Records for processing below:

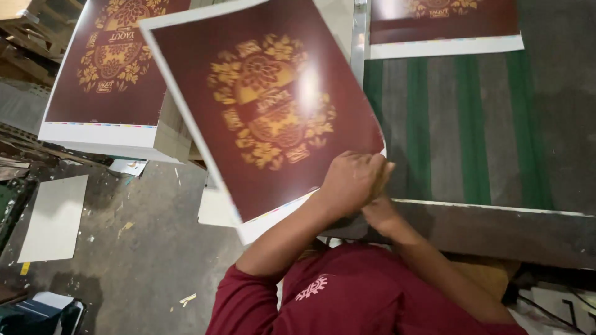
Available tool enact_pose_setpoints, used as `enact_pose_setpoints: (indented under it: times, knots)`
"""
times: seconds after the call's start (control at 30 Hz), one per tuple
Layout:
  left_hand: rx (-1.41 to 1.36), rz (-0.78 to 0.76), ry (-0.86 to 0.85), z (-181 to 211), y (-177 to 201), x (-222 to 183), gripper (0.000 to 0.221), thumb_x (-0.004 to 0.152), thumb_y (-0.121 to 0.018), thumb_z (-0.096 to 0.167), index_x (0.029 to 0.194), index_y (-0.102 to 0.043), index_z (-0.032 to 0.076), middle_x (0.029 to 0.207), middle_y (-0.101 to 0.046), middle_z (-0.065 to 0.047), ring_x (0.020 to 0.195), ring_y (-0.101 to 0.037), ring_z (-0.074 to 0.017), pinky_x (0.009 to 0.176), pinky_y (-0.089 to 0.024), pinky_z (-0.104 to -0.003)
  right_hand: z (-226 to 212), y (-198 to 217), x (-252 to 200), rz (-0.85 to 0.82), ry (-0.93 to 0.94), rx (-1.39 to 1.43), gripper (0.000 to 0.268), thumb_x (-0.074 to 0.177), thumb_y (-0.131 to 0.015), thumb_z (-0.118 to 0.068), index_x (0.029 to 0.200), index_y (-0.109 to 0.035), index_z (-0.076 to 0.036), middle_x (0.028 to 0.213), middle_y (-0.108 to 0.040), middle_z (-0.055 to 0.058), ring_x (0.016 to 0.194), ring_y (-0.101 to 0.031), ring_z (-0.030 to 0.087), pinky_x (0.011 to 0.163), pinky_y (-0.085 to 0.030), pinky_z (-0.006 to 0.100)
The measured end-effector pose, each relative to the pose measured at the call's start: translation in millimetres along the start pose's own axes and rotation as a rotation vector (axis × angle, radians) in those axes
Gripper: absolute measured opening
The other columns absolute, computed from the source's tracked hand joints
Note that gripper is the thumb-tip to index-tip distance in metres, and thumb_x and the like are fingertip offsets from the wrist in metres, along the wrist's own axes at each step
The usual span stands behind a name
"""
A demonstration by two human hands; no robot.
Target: The person repeatedly picks up large, maroon-colored printed sheets from a pile on the left and places them onto a stack on the right side of a machine. The worker maintains a fast, rhythmic pace, handling the sheets by hand to transfer them between the two locations.
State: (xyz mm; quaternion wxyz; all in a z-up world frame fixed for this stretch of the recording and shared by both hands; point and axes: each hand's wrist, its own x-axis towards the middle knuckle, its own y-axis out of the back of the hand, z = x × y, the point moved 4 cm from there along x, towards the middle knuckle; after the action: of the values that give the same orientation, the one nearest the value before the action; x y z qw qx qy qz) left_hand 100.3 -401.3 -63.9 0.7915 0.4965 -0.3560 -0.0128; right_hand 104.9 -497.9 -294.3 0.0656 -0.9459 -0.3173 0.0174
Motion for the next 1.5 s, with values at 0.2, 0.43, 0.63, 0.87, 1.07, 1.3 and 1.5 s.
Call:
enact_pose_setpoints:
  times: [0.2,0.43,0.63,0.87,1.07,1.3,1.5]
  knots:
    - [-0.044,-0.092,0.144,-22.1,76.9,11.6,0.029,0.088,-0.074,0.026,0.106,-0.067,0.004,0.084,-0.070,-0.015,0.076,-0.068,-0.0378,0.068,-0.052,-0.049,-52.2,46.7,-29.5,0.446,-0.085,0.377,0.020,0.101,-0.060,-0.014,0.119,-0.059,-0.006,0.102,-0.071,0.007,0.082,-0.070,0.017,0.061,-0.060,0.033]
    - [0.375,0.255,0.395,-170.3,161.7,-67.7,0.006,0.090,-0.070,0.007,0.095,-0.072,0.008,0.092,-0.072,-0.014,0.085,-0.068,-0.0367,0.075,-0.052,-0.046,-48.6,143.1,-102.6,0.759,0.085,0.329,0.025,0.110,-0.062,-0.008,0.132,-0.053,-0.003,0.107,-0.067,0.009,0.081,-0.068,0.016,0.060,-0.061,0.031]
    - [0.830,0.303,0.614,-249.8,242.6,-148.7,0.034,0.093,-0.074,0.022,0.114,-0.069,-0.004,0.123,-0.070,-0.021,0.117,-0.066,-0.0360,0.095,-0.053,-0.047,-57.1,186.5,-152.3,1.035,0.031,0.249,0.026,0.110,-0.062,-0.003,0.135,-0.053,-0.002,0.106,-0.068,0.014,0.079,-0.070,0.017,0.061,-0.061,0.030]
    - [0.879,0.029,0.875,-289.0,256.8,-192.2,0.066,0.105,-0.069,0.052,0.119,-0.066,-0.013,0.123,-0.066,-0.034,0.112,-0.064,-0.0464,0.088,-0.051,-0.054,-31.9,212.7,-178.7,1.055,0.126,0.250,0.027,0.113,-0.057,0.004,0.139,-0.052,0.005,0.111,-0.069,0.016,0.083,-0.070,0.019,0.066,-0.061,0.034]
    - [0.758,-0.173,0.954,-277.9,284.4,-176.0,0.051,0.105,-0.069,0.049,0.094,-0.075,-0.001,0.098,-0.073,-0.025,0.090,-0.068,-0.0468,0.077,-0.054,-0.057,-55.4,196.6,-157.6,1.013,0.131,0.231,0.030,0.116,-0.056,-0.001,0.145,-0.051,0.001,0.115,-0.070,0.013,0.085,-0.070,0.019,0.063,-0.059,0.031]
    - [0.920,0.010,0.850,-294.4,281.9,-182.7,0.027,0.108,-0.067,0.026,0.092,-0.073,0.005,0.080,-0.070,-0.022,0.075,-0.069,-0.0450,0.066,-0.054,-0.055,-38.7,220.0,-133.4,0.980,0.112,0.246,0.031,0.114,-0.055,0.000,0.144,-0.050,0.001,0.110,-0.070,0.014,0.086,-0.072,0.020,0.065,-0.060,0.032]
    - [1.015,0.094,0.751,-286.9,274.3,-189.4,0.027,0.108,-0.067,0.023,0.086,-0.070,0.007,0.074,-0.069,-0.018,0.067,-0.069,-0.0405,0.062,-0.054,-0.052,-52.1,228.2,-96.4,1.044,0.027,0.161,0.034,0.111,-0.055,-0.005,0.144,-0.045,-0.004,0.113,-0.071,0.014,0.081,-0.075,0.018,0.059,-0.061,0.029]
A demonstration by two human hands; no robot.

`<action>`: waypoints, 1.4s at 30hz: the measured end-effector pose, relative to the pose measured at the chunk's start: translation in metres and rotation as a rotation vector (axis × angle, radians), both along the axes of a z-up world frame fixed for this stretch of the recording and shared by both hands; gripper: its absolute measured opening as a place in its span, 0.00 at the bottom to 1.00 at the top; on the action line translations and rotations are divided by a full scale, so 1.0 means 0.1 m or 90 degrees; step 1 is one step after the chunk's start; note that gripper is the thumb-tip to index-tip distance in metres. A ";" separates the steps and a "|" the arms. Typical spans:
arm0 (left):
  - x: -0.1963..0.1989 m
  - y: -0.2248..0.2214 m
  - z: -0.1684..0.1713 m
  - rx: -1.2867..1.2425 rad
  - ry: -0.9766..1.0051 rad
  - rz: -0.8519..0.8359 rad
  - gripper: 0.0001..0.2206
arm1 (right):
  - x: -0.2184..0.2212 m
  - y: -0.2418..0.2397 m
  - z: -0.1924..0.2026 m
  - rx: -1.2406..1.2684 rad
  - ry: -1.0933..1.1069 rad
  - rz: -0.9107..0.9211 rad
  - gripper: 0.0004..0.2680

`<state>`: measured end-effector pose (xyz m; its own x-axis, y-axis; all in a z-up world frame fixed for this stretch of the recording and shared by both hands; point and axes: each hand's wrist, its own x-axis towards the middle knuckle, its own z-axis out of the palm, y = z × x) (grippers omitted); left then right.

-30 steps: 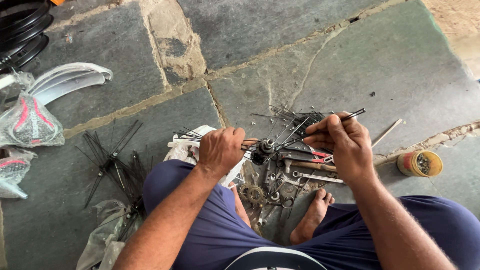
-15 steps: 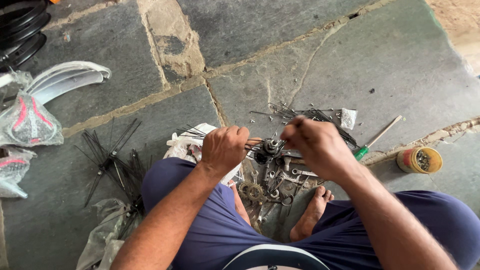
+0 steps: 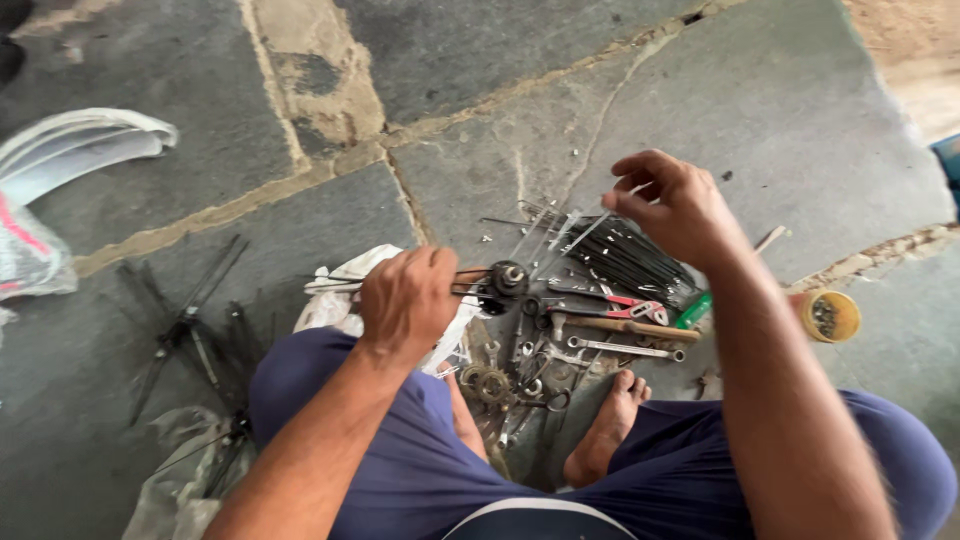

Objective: The person threads bicycle spokes into a hub, handling a cluster of spokes and a hub by hand while sitting on a stone floor surrounded by bicycle parts and tools.

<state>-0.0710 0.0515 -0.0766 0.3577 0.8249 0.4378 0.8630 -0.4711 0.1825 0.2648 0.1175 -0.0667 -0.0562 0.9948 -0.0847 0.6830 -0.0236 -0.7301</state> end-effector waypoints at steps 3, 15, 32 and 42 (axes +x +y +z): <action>0.01 0.00 0.09 0.001 -0.004 0.012 0.11 | 0.27 0.14 -1.07 0.042 -0.030 -0.128 0.09; -0.06 0.27 0.09 -0.087 0.034 0.081 0.14 | 0.55 -0.21 -2.83 -0.039 -0.347 -0.016 0.09; -0.23 0.50 0.01 -0.160 0.047 0.173 0.17 | -0.36 0.92 -3.04 -0.001 -0.283 0.069 0.13; -0.34 0.47 -0.09 -0.237 0.010 0.155 0.10 | -0.51 0.97 -3.21 -0.019 -0.413 0.131 0.07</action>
<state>-0.1049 0.0985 -0.0851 0.1374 0.9863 0.0914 0.9450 -0.1582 0.2862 0.2135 0.2148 -0.3876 -0.1730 0.9658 -0.1931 0.9750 0.1402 -0.1721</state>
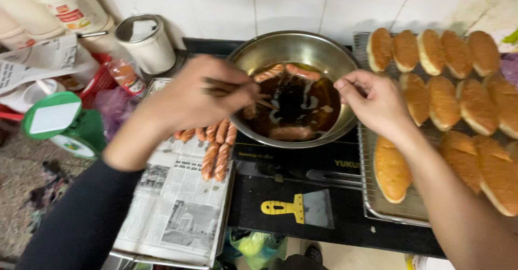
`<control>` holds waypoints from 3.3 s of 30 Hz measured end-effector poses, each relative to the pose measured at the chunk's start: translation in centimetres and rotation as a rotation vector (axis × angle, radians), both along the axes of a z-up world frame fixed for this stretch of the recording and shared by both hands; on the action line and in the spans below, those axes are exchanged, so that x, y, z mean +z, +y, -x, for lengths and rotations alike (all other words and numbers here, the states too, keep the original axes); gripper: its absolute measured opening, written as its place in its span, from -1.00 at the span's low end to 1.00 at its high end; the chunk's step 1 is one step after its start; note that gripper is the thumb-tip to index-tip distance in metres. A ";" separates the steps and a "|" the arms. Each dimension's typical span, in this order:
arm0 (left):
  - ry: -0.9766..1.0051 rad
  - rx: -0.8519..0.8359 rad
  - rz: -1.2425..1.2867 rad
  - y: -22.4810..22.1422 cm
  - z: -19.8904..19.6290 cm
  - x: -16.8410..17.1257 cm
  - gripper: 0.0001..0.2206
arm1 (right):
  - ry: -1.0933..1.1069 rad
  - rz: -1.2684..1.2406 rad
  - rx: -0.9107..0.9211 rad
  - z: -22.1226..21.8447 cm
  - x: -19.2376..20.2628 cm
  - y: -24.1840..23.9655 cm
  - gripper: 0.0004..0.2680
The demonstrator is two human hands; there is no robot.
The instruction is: The person fries sausages in a pan of oil, turning them with chopsticks, and transfers the cooked sausages from the pan onto newspaper.
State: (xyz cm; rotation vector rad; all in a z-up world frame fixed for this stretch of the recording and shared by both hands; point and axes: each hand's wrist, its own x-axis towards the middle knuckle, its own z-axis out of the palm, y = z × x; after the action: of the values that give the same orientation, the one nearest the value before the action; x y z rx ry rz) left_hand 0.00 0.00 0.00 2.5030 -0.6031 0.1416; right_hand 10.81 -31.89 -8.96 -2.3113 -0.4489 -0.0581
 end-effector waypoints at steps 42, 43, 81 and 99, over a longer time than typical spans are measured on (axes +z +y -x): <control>0.627 0.190 -0.145 -7.3 -15.1 -9.6 -0.67 | 0.038 -0.033 -0.049 -4.1 -2.2 -5.1 -0.81; 0.624 0.194 -0.145 -6.7 -15.0 -10.4 -0.67 | 0.036 -0.034 -0.045 -4.2 -2.2 -5.0 -0.81; -0.522 0.435 0.107 -0.3 2.5 -12.3 -0.81 | 0.016 0.098 0.160 -3.8 -1.0 3.7 -0.80; -0.526 0.455 0.127 0.3 2.7 -13.0 -0.83 | 0.022 0.054 0.169 -2.9 -2.0 4.3 -0.79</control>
State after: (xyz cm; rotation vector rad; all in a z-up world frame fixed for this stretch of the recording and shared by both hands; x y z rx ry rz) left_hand -2.68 0.25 -12.96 2.4357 -0.1947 0.9957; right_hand 13.73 -27.57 -10.95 -2.3153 -0.6392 0.0623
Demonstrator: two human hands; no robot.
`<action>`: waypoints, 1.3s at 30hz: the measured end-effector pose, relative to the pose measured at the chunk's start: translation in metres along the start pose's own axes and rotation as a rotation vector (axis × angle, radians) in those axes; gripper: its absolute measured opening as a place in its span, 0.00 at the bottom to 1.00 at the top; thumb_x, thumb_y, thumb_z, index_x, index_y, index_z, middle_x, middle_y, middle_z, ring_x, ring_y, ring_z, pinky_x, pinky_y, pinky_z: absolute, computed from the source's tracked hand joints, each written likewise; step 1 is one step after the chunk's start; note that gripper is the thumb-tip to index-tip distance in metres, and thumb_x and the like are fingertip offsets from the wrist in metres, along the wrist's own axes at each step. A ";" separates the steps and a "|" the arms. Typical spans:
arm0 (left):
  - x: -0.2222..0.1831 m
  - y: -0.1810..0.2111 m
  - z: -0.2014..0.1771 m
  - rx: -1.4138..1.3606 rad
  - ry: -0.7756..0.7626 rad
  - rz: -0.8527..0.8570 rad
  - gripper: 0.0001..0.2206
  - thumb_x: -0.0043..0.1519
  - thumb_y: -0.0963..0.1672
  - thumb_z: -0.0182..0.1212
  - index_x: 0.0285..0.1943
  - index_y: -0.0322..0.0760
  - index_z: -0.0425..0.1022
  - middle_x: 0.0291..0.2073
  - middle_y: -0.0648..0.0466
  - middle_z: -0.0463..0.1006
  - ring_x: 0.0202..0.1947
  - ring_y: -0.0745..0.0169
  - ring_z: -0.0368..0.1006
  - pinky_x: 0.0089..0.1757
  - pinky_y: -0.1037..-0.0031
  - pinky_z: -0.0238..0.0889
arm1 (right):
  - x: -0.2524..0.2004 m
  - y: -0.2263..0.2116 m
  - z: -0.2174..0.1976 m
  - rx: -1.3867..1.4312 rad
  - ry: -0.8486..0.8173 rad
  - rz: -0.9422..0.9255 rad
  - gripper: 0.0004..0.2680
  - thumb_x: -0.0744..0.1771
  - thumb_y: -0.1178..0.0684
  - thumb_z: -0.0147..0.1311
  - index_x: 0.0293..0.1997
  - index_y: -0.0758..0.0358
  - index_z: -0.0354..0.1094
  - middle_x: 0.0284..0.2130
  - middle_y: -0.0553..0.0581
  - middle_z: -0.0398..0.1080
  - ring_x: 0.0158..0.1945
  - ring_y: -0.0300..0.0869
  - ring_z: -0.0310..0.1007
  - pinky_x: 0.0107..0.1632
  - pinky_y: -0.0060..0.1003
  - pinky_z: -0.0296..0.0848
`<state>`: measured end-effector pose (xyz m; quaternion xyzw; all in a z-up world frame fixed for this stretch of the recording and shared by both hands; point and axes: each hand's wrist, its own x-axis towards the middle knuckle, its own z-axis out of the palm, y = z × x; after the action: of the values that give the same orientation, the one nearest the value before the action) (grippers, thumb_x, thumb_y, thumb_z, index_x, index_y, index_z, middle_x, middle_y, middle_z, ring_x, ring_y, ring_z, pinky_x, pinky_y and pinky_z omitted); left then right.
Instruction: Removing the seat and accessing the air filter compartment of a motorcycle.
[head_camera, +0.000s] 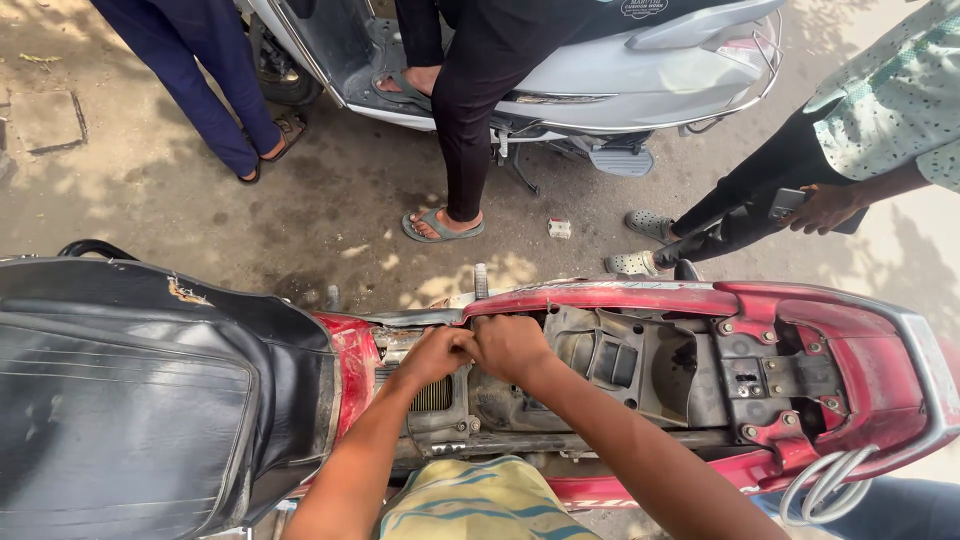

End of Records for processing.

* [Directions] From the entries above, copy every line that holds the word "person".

* [Written answer]
Target: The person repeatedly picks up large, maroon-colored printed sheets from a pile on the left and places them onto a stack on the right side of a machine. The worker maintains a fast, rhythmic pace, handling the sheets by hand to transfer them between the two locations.
Objective: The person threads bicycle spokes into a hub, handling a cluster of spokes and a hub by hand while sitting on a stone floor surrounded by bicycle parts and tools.
The instruction is: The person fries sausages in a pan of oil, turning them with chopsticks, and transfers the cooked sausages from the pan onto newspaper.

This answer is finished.